**What to work on**
What this exercise requires is a verbatim reproduction of the data below.

**The data**
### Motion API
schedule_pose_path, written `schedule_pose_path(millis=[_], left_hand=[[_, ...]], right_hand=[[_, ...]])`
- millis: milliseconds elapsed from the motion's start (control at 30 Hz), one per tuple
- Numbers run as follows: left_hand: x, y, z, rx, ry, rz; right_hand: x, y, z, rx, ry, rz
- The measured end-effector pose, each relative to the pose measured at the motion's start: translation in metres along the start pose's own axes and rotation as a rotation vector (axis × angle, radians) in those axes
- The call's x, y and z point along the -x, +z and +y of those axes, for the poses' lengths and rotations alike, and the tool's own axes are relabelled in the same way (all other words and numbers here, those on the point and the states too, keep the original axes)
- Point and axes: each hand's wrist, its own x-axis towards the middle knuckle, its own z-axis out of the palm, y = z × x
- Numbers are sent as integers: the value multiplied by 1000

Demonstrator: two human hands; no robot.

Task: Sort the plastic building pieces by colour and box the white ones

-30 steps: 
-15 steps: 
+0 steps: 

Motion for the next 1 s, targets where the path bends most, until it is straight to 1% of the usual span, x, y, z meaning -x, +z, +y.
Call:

**Output below**
### Motion API
schedule_pose_path, written `schedule_pose_path(millis=[_], left_hand=[[_, ...]], right_hand=[[_, ...]])`
- millis: milliseconds elapsed from the motion's start (control at 30 Hz), one per tuple
- Numbers run as follows: left_hand: x, y, z, rx, ry, rz; right_hand: x, y, z, rx, ry, rz
- The measured end-effector pose, each relative to the pose measured at the motion's start: translation in metres along the start pose's own axes and rotation as a rotation vector (axis × angle, radians) in those axes
- The call's x, y and z point along the -x, +z and +y of those axes, for the poses' lengths and rotations alike, and the tool's own axes are relabelled in the same way (all other words and numbers here, those on the point and the states too, keep the original axes)
- Point and axes: each hand's wrist, its own x-axis towards the middle knuckle, its own z-axis out of the palm, y = z × x
- Numbers are sent as integers: the value multiplied by 1000

Demonstrator: two human hands; no robot.

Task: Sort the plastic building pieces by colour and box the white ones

-30 steps: 
-15 steps: 
+0 steps: 

Motion for the next 1 s, targets where the path bends most, until it is straight to 1% of the usual span, x, y, z meaning -x, +z, +y.
Call:

That completes the answer to this exercise.